Não estamos mais nos tempos “do” cólera, mas vivenciamos um período onde “a” cólera contamina quase todas as discussões. A “polemização” pueril e rasteira de qualquer conversa, típica das redes sociais, contaminou toda a sociedade. E agora invade o ambiente onde justamente é mais necessário o debate franco e profundo das questões: a sala de aula. Como é possível ser franco quando “tudo o que disser poderá ser utilizado contra você”? Como é possível uma análise profunda, contextualizada, sabendo do risco de que parte de seu discurso seja retirada do contexto? Como é possível lecionar adequadamente sabendo que um aluno imaturo e inconsequente pode estar gravando tudo o que você faz em aula?
O objetivo deste texto, planejado para ser quase tão “raso” quanto os atuais debates, não é o de apresentar soluções. Soluções baseadas em análises superficiais nada mais são do que “chutes qualificados”. A criticidade dos problemas que estamos enfrentando exige, justamente, aquilo que “saiu de moda”: estudo aprofundado e debate franco. O objetivo deste texto foi o de ser meramente o primeiro de uma sequência, algo próximo do que os projetistas chamam de “kick off”. A reação à publicação desse texto nas redes sociais, por mais irônico que isto seja, servirá como subsídio para o real projeto que tenho em mente.
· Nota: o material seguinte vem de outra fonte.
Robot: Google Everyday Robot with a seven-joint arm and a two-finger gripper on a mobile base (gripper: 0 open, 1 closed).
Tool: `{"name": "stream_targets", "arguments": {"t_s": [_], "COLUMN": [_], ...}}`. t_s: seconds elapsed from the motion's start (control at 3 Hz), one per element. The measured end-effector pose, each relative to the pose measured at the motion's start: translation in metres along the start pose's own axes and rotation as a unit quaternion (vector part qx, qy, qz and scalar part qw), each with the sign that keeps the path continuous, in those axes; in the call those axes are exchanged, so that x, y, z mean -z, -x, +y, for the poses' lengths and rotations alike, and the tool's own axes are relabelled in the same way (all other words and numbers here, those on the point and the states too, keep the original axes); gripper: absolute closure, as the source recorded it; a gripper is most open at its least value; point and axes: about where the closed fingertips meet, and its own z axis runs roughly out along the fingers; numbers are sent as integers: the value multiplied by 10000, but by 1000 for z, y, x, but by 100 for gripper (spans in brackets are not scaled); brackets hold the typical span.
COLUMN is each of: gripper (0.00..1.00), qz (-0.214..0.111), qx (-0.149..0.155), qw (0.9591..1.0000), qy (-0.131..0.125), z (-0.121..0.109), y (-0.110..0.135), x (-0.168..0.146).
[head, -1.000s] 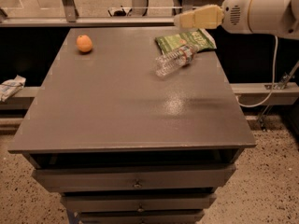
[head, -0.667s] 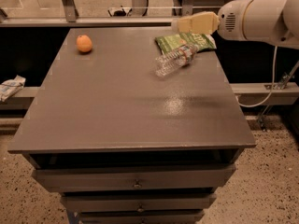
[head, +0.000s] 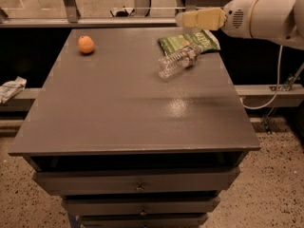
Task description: Place water bottle upright
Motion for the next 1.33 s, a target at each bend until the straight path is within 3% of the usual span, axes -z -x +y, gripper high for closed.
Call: {"name": "stream_targets", "arguments": {"t_s": [0.33,0.67,1.0,1.33], "gripper": [0,0,0,0], "qz": [-429,-548,-517,-187], "qx": [985,1986,3139,4355], "qw": [9914,9720,9419,8956], "qy": [752,1128,1083,892], "z": [-2,2,2,-8], "y": [31,45,48,42], "x": [-14,-16,-19,-28]}}
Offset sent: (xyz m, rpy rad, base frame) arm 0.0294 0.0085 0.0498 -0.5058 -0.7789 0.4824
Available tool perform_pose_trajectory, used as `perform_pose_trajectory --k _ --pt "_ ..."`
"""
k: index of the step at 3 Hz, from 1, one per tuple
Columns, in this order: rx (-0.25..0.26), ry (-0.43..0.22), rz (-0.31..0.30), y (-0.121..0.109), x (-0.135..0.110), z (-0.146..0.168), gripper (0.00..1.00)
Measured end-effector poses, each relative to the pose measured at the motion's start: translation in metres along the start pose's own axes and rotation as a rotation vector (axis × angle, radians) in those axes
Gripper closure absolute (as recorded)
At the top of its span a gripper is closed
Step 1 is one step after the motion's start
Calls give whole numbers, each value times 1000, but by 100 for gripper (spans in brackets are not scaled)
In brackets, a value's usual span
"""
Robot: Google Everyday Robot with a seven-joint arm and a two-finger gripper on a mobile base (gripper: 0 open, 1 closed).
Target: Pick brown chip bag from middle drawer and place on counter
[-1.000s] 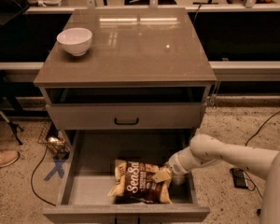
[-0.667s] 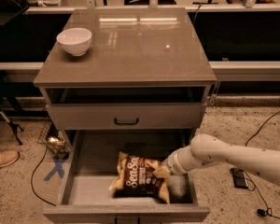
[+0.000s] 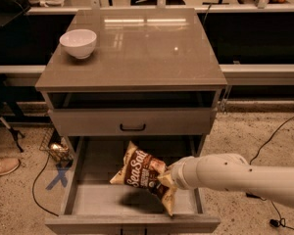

Pretendo, em uma sequência de textos, fazer um estudo aprofundado do cenário atual, analisando suas causas e possíveis consequências. De posse de um diagnóstico adequado, poderei atingir o objetivo final: a construção coletiva de um “Guia Moderno de Sobrevivência do Professor Brasileiro ”.
Tenho sentido necessidade de algo do gênero. Se você também se sente assim, convido-o a me ajudar nessa empreitada.